Azure Data Factory (ADF)
Azure Data Factory is Azure’s cloud ETL service for scale-out serverless data integration and data transformation. It offers a code-free UI for intuitive authoring and single-pane-of-glass monitoring and management. You can also lift and shift existing SSIS packages to Azure and run them with full compatibility in ADF. SSIS Integration Runtime offers a fully managed service, so you don’t have to worry about infrastructure management.
How does it work?
Data Factory contains a series of interconnected systems that provide a complete end-to-end platform for data engineers.
Main Components
An Azure subscription might have one or more Azure Data Factory instances (or data factories). Azure Data Factory is composed of below key components.
- Pipelines
- Activities
- Datasets
- Linked services
- Data Flows
- Integration Runtimes
These components work together to provide the platform on which you can compose data-driven workflows with steps to move and transform data.

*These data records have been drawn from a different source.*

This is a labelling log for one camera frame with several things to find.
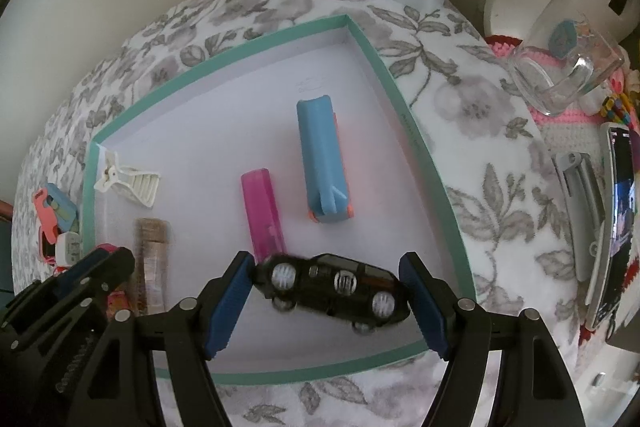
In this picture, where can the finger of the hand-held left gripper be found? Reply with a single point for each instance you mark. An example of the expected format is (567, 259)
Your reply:
(75, 272)
(112, 264)

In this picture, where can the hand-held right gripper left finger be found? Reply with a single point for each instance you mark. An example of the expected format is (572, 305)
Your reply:
(227, 302)

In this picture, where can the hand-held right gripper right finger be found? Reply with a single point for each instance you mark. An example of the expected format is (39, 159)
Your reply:
(425, 302)

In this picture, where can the white charger plug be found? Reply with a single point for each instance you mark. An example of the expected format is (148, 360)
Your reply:
(67, 247)

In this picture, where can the small pink orange figure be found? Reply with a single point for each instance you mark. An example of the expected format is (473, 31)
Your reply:
(119, 302)

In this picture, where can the brown bar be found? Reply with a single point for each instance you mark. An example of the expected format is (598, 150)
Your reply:
(150, 257)

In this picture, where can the pink smartwatch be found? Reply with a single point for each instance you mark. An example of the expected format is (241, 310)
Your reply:
(46, 242)

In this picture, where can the pink toy with blue back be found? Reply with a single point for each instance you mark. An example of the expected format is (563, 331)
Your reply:
(52, 207)

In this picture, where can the white hair clip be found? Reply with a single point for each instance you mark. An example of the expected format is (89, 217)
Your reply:
(135, 182)

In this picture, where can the black toy car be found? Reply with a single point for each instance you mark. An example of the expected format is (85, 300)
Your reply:
(330, 287)

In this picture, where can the magenta plastic tube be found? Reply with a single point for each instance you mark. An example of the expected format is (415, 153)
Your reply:
(262, 212)

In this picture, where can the teal cardboard tray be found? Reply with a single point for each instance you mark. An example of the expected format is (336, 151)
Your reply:
(200, 157)

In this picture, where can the blue toy with pink front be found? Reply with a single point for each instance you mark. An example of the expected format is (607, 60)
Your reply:
(322, 157)

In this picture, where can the pink bar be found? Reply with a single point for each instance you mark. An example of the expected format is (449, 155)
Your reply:
(4, 209)

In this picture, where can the grey phone stand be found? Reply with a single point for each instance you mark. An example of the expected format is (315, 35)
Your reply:
(582, 217)

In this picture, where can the smartphone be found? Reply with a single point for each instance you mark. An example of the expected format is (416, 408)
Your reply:
(620, 227)

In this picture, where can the pink crochet mat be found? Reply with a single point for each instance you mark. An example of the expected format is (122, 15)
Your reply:
(565, 127)

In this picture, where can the clear glass cup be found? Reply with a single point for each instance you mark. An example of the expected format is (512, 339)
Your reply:
(540, 82)

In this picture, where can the colourful bead toy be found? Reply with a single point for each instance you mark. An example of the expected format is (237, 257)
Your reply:
(615, 107)

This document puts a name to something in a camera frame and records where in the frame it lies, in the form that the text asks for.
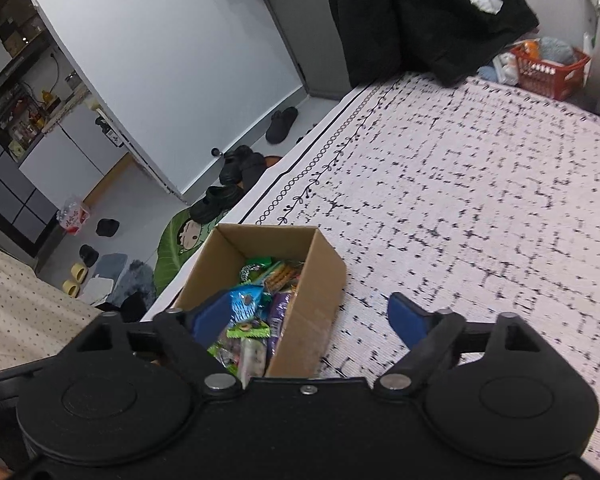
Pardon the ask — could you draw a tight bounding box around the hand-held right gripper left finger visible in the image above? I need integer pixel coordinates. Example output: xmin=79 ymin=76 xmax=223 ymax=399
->
xmin=70 ymin=296 xmax=243 ymax=401

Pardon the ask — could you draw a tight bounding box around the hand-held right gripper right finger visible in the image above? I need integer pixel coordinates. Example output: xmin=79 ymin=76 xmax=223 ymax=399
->
xmin=372 ymin=292 xmax=549 ymax=401

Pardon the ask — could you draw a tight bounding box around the white snack packet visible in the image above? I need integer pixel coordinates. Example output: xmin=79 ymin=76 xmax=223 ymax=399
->
xmin=239 ymin=337 xmax=268 ymax=378

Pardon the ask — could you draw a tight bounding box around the purple snack packet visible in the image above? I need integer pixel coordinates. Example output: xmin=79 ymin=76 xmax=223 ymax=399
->
xmin=267 ymin=290 xmax=296 ymax=356

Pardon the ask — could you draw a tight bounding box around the brown cardboard box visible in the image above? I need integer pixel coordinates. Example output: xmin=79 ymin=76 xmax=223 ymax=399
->
xmin=172 ymin=224 xmax=347 ymax=378

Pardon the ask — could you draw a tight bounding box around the green cartoon rug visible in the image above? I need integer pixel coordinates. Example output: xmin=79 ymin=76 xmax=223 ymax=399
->
xmin=152 ymin=207 xmax=216 ymax=296

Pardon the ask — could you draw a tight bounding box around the beige dotted fabric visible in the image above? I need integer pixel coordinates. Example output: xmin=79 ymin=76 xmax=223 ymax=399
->
xmin=0 ymin=247 xmax=106 ymax=376

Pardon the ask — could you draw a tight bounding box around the blue grey rug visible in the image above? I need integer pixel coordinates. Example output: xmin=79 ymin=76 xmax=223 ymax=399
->
xmin=87 ymin=252 xmax=156 ymax=306

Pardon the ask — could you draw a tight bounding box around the black shoe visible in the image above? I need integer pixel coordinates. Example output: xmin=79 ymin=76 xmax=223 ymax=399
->
xmin=219 ymin=145 xmax=253 ymax=186
xmin=189 ymin=185 xmax=238 ymax=223
xmin=240 ymin=152 xmax=267 ymax=188

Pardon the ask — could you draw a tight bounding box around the black white patterned cloth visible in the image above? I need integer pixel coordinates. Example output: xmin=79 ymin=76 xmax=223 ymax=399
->
xmin=140 ymin=71 xmax=600 ymax=461

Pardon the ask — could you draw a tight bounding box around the red white plastic bag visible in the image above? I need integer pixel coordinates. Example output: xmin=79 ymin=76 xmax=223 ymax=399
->
xmin=56 ymin=197 xmax=92 ymax=236

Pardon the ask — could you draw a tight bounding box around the white cabinet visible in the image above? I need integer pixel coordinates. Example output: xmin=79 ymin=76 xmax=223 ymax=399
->
xmin=17 ymin=105 xmax=133 ymax=206

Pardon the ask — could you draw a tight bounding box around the red plastic basket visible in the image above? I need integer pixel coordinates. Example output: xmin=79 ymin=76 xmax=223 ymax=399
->
xmin=510 ymin=42 xmax=592 ymax=102

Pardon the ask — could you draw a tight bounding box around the black jacket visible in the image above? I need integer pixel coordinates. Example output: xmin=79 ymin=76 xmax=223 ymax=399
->
xmin=325 ymin=0 xmax=540 ymax=88

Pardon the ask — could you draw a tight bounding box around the grey cloth in basket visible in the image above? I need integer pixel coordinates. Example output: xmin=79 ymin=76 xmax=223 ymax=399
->
xmin=537 ymin=36 xmax=576 ymax=63

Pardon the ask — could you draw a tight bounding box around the grey door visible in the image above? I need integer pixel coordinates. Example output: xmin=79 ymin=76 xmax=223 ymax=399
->
xmin=245 ymin=0 xmax=351 ymax=101

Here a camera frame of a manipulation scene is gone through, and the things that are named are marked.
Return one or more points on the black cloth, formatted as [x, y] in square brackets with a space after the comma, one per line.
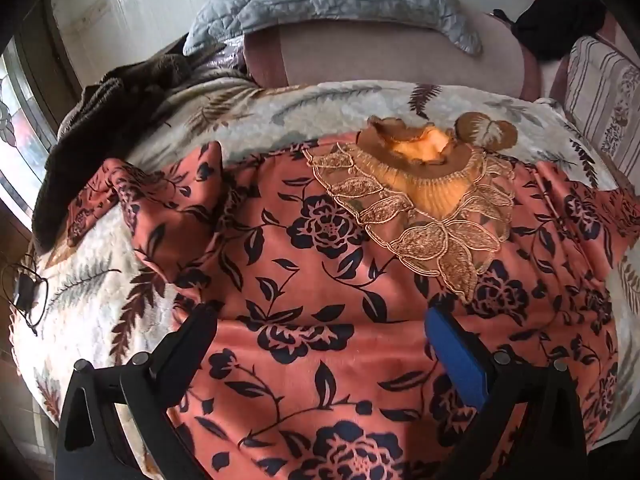
[555, 15]

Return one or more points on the striped cushion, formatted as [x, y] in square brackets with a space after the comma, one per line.
[605, 90]

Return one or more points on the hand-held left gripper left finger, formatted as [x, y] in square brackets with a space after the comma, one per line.
[194, 331]

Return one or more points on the stained glass window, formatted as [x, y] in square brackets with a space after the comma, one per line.
[20, 125]

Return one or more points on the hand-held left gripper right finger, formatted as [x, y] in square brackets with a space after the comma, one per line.
[457, 355]

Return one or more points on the orange floral garment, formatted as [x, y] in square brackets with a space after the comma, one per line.
[320, 270]

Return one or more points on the leaf print fleece blanket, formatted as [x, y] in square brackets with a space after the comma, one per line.
[320, 102]

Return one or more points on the dark brown knitted cloth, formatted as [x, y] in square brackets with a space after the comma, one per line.
[100, 110]

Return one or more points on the shiny purple cloth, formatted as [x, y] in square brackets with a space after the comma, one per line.
[225, 60]

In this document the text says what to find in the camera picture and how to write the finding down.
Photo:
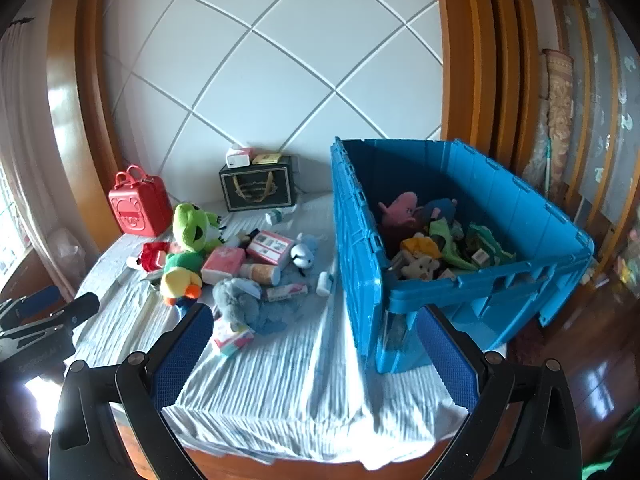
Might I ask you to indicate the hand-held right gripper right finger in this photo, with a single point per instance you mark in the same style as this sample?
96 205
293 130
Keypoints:
447 360

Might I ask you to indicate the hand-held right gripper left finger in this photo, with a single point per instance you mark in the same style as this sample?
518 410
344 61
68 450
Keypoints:
182 355

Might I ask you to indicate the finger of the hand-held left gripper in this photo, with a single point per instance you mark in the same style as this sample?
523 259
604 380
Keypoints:
42 297
80 306

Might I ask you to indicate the green yellow duck plush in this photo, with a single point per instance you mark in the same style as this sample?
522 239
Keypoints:
180 280

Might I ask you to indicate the grey elephant plush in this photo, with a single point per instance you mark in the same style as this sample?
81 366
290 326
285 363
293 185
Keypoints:
235 300

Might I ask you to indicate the blue plastic crate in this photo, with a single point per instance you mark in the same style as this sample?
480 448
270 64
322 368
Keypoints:
365 280

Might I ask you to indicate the green frog plush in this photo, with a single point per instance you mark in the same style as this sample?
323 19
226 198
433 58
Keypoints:
187 227

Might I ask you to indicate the pink teal tissue pack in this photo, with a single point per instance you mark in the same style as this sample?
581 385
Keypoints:
232 340

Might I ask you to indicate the small white tube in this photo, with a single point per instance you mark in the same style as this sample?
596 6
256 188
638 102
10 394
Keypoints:
132 261

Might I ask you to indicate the pink pig plush red dress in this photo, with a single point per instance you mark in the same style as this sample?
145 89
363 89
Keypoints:
152 255

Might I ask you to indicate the beige bear plush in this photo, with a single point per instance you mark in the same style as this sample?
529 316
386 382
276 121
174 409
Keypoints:
420 267

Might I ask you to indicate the large pink tissue pack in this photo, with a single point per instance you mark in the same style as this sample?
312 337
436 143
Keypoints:
222 262

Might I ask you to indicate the striped light blue bed sheet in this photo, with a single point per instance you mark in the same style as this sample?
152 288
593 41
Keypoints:
280 390

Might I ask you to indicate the red bear-face bag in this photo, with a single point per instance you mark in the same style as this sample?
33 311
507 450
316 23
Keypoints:
135 210

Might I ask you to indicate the white bottle beige label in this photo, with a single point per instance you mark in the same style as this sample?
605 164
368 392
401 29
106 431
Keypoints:
262 274

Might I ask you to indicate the yellow plush toy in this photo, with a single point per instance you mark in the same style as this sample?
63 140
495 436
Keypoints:
420 247

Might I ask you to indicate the green plush toy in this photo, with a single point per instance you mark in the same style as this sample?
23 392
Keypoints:
450 240

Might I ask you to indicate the pink white ointment box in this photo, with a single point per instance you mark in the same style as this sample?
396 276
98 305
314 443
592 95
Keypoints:
285 291

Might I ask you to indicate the pink box white label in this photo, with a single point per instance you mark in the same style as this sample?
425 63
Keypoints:
267 247

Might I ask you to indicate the small white bottle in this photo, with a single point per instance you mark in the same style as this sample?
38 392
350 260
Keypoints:
324 284

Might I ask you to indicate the blue plush toy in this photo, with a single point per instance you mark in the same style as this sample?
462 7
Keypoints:
440 208

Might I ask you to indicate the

Mapping data flows performance and tuning guide
Mapping data flows in Azure Data Factory and Synapse pipelines provide a code-free interface to design and run data transformations at scale. If you’re not familiar with mapping data flows, see the Mapping Data Flow Overview. This article highlights various ways to tune and optimize your data flows so that they meet your performance benchmarks.
Monitoring data flow performance
Once you verify your transformation logic using debug mode, run your data flow end-to-end as an activity in a pipeline. Data flows are operationalized in a pipeline using the execute data flow activity. The data flow activity has a unique monitoring experience compared to other activities that displays a detailed execution plan and performance profile of the transformation logic. To view detailed monitoring information of a data flow, click on the eyeglasses icon in the activity run output of a pipeline. For more information, see Monitoring mapping data flows.
When monitoring data flow performance, there are four possible bottlenecks to look out for:
- Cluster start-up time
- Reading from a source
- Transformation time
- Writing to a sink
Azure Data Factory limitations
Alongside Azure Data Factory’s benefits, it’s important to consider its limitations.
Custom data collectors
While you can create data pipelines based on a variety of common sources including mainstream databases and cloud storage services without writing code in Azure Data Factory, you’ll need to write custom code to configure nonstandard data sources. This may prove challenging if, for example, you rely on proprietary databases that can’t integrate with Azure Data Factory with the prebuilt connectors.
Focus on Azure
Azure Data Factory supports some data sources hosted outside of Azure, but it’s designed first and foremost for building integration pipelines that connect to Azure or other Microsoft resource types. This is a downside if you have a multi-cloud strategy that runs most of your workloads outside Azure. In that case, you may be better served by a third-party offering such as Apache Airflow that’s not tied to specific vendors or platforms.
Long-term expense
While consumption-based pricing is attractive in some ways, its long-term total cost of ownership may be higher than that of on-premises options. If you plan to run data integration services for years, you may save money by hosting it on your own infrastructure.